• _Required work_
For each line below that holds "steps", return the line as it stands.
________________________________________
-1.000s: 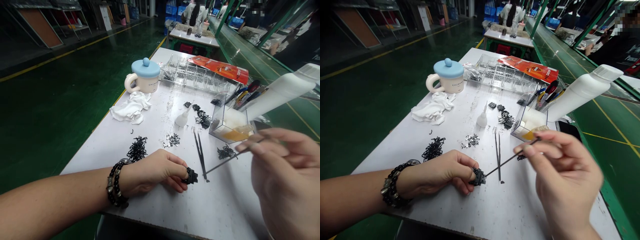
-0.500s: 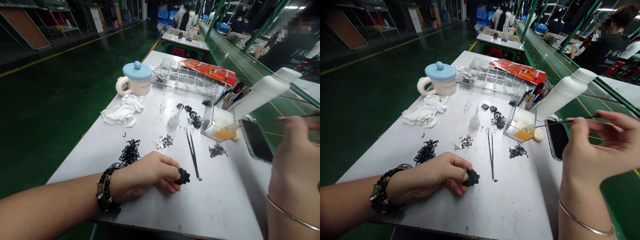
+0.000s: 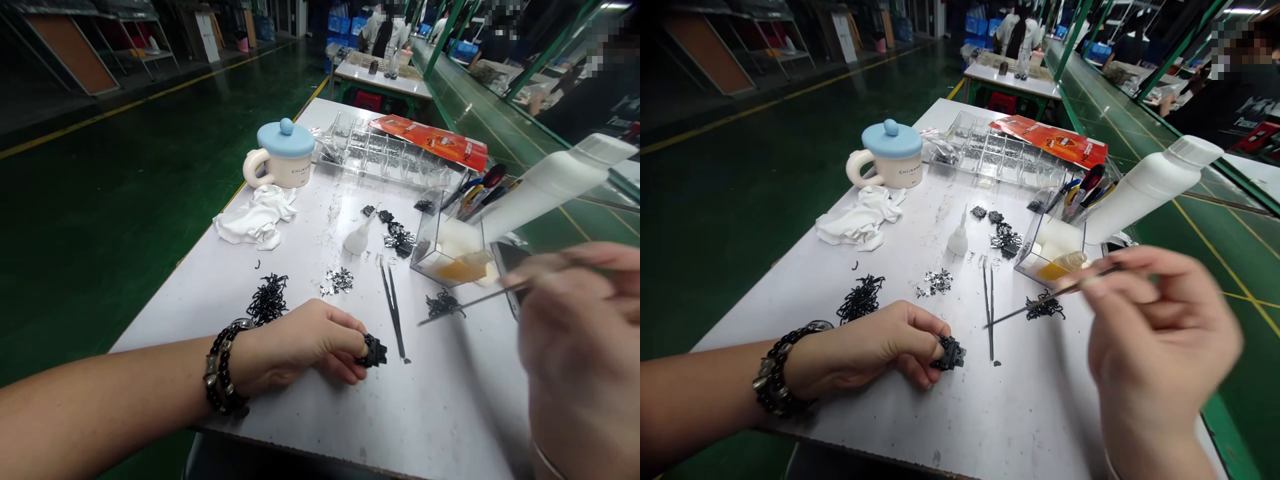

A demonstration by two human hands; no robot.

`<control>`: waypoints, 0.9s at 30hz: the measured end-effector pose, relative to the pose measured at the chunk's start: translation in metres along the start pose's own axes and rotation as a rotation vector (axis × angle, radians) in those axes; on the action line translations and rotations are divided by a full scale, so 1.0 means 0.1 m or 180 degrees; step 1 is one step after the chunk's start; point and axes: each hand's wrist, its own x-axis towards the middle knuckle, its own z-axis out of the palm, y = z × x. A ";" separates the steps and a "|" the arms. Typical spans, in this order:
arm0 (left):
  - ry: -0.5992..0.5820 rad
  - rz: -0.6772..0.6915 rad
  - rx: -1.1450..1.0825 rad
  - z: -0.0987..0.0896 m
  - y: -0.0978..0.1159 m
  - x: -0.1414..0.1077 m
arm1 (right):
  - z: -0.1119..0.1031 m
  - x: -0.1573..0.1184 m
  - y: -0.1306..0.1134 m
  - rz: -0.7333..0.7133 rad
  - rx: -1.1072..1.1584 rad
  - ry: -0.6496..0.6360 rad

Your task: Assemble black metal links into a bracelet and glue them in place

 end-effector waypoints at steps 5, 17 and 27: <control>-0.0107 0.0035 0.0019 -0.02 -0.02 0.02 | 0.24 -0.29 -0.03 0.0074 0.0517 -0.1055; -0.0116 0.0019 -0.0007 -0.01 -0.01 0.00 | 0.24 -0.31 -0.01 0.0115 0.0478 -0.1214; -0.0061 -0.0017 0.0046 0.00 -0.01 0.00 | 0.24 -0.32 0.00 0.0083 0.0434 -0.1199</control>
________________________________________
• _Answer to this problem_
`<control>`: waypoints, 0.9s at 30hz: the measured end-effector pose, relative to the pose measured at the chunk's start: translation in metres along the start pose's own axes and rotation as a rotation vector (axis × angle, radians) in those axes; on the action line translations and rotations are divided by a full scale, so 1.0 means 0.1 m or 180 degrees; step 1 is one step after the chunk's start; point and axes: each hand's wrist, its own x-axis towards the middle knuckle, its own z-axis out of the palm, y = z × x. A ";" separates the steps and a "|" the arms. Typical spans, in this order:
 end-effector waypoints at steps 5, 17 and 27: <control>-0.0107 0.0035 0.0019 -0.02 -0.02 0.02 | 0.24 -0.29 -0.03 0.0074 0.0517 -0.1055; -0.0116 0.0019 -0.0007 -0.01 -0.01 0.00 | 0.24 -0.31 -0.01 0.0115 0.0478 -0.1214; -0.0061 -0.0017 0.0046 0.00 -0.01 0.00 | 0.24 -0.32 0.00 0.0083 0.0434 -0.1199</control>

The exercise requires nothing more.